I am trying to write a code which has a computationally expensive triply nested loop. I am trying to parallelize the top lop using the @threads
macro from Base.Threads
. The loops involve calling to two functions GFC
and GHT
, the functions essentially take many matrices as parameters and return complex numbers. Below is the main part of my code that deals with allocation of variables and the loop
function calc()
Δ = 2.02 # in eV
dd = 3 # Change this to modify number of points
t = range(-5*10^-12,stop=5*10^-12,length=dd)
t = collect(t);
x = zeros(ComplexF64,dd)
yr = zeros(Float64,dd)
yi = zeros(Float64,dd)
Temp=300
kT = Temp * 1.380649 * 10^-23 # Boltzmann constant times temperature in Joules
kT= kT * 2.29371227840*10^17 # in atomic units
b = 1/kT
Ωf = Matrix(Diagonal(vec(readdlm("wf.txt", '\t', Float64, '\n'))))*4.55633*10^-6 # Final state frequencies in atomic units
Ωi = Matrix(Diagonal(vec(readdlm("wi.txt", '\t', Float64, '\n'))))*4.55633*10^-6 # Initial state frequencies in atomic units
sysize = size(Ωi)[1]
P = zeros(Float64,sysize,sysize)
for i in range(1,sysize)
P[i,i] = (2*sinh(b*Ωi[i,i]/2))
end
T = readdlm("nac.txt", '\t', Float64, '\n'); # NAC matrix
T = T*T';
D = readdlm("d.txt", Float64); # Displacement Matrix
J = readdlm("j.txt", Float64); # Duchinsky Matrix
Sf = zeros(ComplexF64,sysize,sysize)
Si = zeros(ComplexF64,sysize,sysize)
Bf = zeros(ComplexF64,sysize,sysize)
Bi = zeros(ComplexF64,sysize,sysize)
X11 = zeros(ComplexF64,sysize,sysize)
X12 = zeros(ComplexF64,sysize,sysize)
X21 = zeros(ComplexF64,sysize,sysize)
X22 = zeros(ComplexF64,sysize,sysize)
Y1 = zeros(ComplexF64,sysize,1)
Y2 = zeros(ComplexF64,sysize,1)
t[Int64((dd+1)/2)] = 10e-25
################## Nested Loop Over Time ###################################
@threads for i in range(1,dd)
# println("ITERATION NUMBER = $i, started by thread $(Threads.threadid())")
s=0
println("The value of s is $s")
gfcpart=GFC(t[i],b,Δ,sysize,Ωf,Ωi,J,D,P,Si,Sf,Bi,Bf)[1]

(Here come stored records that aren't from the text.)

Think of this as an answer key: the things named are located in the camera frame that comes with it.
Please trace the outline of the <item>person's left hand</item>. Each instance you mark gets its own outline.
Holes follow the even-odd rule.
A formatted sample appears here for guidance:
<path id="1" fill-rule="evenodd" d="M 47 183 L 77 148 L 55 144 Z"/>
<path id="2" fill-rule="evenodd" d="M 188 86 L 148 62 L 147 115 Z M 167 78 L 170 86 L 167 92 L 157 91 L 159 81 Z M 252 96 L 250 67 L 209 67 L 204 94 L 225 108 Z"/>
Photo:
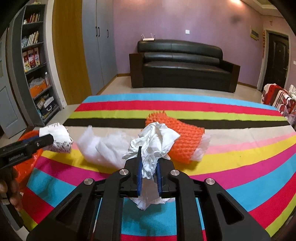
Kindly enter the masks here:
<path id="1" fill-rule="evenodd" d="M 19 184 L 16 181 L 18 172 L 15 168 L 1 169 L 1 194 L 9 194 L 9 201 L 17 211 L 23 209 L 22 195 L 20 194 Z"/>

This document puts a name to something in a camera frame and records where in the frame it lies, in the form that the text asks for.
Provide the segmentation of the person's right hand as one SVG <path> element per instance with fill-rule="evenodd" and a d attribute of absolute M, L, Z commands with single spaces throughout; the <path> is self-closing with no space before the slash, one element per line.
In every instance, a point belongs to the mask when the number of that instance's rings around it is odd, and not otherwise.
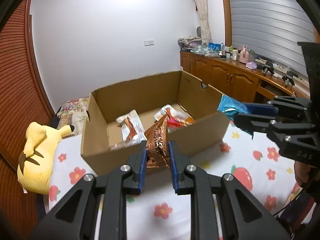
<path fill-rule="evenodd" d="M 315 188 L 319 190 L 319 168 L 298 161 L 294 163 L 295 179 L 302 188 Z"/>

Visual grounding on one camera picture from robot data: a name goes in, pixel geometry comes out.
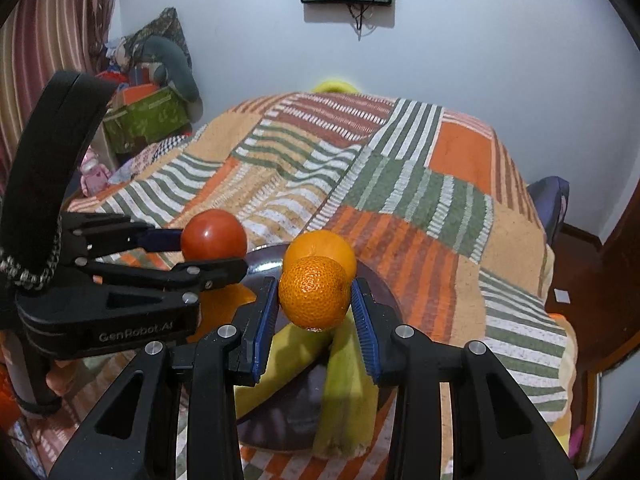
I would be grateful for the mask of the red tomato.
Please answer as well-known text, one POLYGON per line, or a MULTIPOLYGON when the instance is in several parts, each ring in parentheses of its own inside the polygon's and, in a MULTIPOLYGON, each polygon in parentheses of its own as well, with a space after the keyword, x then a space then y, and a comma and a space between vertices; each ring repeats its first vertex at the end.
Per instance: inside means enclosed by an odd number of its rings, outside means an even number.
POLYGON ((233 214, 209 209, 196 214, 183 228, 180 248, 186 261, 243 258, 247 237, 233 214))

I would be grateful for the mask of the small orange tangerine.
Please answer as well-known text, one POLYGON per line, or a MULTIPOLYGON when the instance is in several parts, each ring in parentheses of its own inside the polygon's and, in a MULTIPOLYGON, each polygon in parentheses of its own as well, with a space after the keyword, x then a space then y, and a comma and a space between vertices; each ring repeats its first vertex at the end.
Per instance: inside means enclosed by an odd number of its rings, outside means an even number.
POLYGON ((303 330, 324 332, 339 326, 350 303, 347 274, 325 256, 301 258, 283 271, 280 306, 288 320, 303 330))

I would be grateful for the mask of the large yellow-green banana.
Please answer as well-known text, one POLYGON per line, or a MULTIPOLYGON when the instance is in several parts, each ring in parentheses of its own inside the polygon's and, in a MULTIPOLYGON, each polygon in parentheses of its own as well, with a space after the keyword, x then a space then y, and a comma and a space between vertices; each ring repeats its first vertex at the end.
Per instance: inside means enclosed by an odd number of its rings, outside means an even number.
POLYGON ((312 452, 324 458, 363 456, 370 448, 378 387, 364 369, 357 330, 347 315, 334 333, 312 452))

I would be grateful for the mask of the orange with sticker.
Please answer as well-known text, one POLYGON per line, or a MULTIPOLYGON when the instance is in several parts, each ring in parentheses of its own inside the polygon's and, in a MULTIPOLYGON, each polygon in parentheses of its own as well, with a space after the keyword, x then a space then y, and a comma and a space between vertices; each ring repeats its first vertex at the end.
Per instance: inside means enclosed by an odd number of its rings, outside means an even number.
POLYGON ((196 332, 186 338, 186 341, 192 344, 219 326, 230 324, 236 310, 244 304, 251 304, 255 299, 255 293, 243 284, 232 284, 202 292, 200 295, 201 322, 196 332))

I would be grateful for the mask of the pink toy figure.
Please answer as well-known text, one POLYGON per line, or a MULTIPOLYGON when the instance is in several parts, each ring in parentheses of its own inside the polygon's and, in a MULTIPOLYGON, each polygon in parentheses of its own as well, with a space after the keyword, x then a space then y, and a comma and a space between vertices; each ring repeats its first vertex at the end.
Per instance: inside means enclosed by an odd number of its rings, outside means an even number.
POLYGON ((110 186, 111 171, 100 161, 98 153, 89 146, 79 166, 80 187, 86 197, 96 196, 110 186))

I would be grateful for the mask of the green cardboard box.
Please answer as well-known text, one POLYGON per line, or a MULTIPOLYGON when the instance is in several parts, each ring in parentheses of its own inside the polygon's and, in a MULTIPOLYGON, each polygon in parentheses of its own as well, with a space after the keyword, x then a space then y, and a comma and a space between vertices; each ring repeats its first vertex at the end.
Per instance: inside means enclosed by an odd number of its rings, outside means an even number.
POLYGON ((106 140, 116 154, 133 153, 190 124, 186 106, 169 87, 139 101, 109 110, 102 122, 106 140))

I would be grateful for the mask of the orange on plate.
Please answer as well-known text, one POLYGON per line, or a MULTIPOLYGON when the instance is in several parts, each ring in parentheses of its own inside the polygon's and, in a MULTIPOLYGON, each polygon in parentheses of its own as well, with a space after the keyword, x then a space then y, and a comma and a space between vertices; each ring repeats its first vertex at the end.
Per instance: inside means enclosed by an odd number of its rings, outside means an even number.
POLYGON ((307 257, 326 257, 339 263, 347 279, 352 281, 357 275, 357 258, 352 246, 343 237, 328 231, 319 230, 296 236, 286 248, 282 261, 282 271, 307 257))

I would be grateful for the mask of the dark round plate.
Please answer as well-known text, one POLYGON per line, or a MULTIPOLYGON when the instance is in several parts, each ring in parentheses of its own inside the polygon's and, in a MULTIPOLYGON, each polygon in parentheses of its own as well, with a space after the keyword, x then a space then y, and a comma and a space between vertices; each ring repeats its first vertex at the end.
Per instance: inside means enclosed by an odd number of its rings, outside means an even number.
MULTIPOLYGON (((248 270, 242 284, 252 292, 258 292, 266 276, 278 278, 286 248, 287 244, 275 244, 249 252, 245 257, 248 270)), ((330 345, 324 344, 301 372, 267 401, 240 418, 240 442, 274 452, 309 450, 318 427, 329 355, 330 345)))

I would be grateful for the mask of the grey plush toy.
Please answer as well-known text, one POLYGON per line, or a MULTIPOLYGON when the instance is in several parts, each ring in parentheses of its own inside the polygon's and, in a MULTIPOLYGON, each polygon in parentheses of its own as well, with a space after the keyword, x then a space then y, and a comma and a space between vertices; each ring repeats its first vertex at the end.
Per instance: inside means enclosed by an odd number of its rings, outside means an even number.
POLYGON ((128 62, 130 67, 141 65, 146 68, 153 84, 169 86, 183 101, 195 103, 200 99, 186 54, 175 41, 163 36, 149 36, 130 49, 128 62))

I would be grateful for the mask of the striped curtain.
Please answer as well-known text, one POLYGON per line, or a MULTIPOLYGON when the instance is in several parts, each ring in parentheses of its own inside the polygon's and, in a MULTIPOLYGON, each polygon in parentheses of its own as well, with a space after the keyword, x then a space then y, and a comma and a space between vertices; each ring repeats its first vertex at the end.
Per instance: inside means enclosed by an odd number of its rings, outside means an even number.
POLYGON ((1 26, 1 169, 57 70, 100 70, 114 0, 18 0, 1 26))

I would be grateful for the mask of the striped patchwork bedspread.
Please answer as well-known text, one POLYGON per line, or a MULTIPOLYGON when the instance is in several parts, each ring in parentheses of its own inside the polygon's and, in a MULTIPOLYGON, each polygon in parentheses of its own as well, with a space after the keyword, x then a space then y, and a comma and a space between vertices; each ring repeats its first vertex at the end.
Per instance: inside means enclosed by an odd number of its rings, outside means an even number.
POLYGON ((544 310, 553 252, 506 147, 476 118, 379 96, 263 96, 72 208, 156 226, 220 208, 254 249, 333 231, 407 323, 445 344, 486 342, 568 438, 577 351, 567 322, 544 310))

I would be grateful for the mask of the yellow pillow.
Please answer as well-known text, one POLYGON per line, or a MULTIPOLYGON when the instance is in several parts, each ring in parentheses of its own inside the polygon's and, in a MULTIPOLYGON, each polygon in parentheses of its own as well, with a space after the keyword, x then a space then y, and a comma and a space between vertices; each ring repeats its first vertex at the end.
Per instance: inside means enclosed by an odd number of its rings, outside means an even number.
POLYGON ((358 94, 359 90, 347 81, 339 79, 328 79, 317 84, 312 93, 341 93, 358 94))

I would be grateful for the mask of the blue bag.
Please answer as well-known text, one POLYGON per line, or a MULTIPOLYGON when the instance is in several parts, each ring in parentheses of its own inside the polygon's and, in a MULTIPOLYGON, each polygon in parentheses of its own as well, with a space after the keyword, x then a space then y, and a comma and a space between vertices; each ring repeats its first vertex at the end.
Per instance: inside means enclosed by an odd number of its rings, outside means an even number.
POLYGON ((530 184, 527 192, 546 233, 547 244, 552 246, 564 224, 570 184, 561 177, 544 177, 530 184))

println("THE VALUE OF GFC is $gfcpart calculated by thread $(Threads.threadid()), t = $(t[i])")
for m in range(1,sysize)
for mp in range(1,sysize)
s=s+ (GHT(t[i],b,sysize,Ωf,Ωi,J,D,m,mp,Si,Sf,Bi,Bf,X11,X12,X21,X22,Y1,Y2)[1]*gfcpart*T[m,mp])
end
end
x[i]=s
println("G(t) AT TIME t = $(t[i]) is calculated by thread $(Threads.threadid()) = $(x[i])")
# println("ITERATION NUMBER = $i, ended by thread $(Threads.threadid())")
# println("THE VALUE OF S is $s calculated by thread $(Threads.threadid())")
end
@threads for i in range(1,dd)
yr[i] = real(x[i])
yi[i] = imag(x[i])
end
end
I have used multiple println()
statements to figure out where the problem lies. Whenever I run it with a single thread a get a single (correct) output. But whenever I use more than one thread, I get a different wrong output every time.
I know that the feature exhibited by the output represents a classic case of incorrect parallelization. I know that each iteration of i
is independent of others so there should be no problem. Also I tried declared x
yr
yi
all as SharedArrays
, that also did not help, from the println()
statements I concluded that the variable gfcpart
is being calculated incorrectly when using multiple threads.
Any help towards what I have to do to correct this problem is greatly appreciated.
PS - I have also triend to parallelize it using Distributed
, declaring the commonly accessed arrays as SharedArrays
and distributing the upper loop using @sync @distributed
macros. That reproduced the correct serially attained output everytime. I am trying to do the same with Threads
because as per the Julia manual it has the least overhead, and I plan to run my code on a single machine.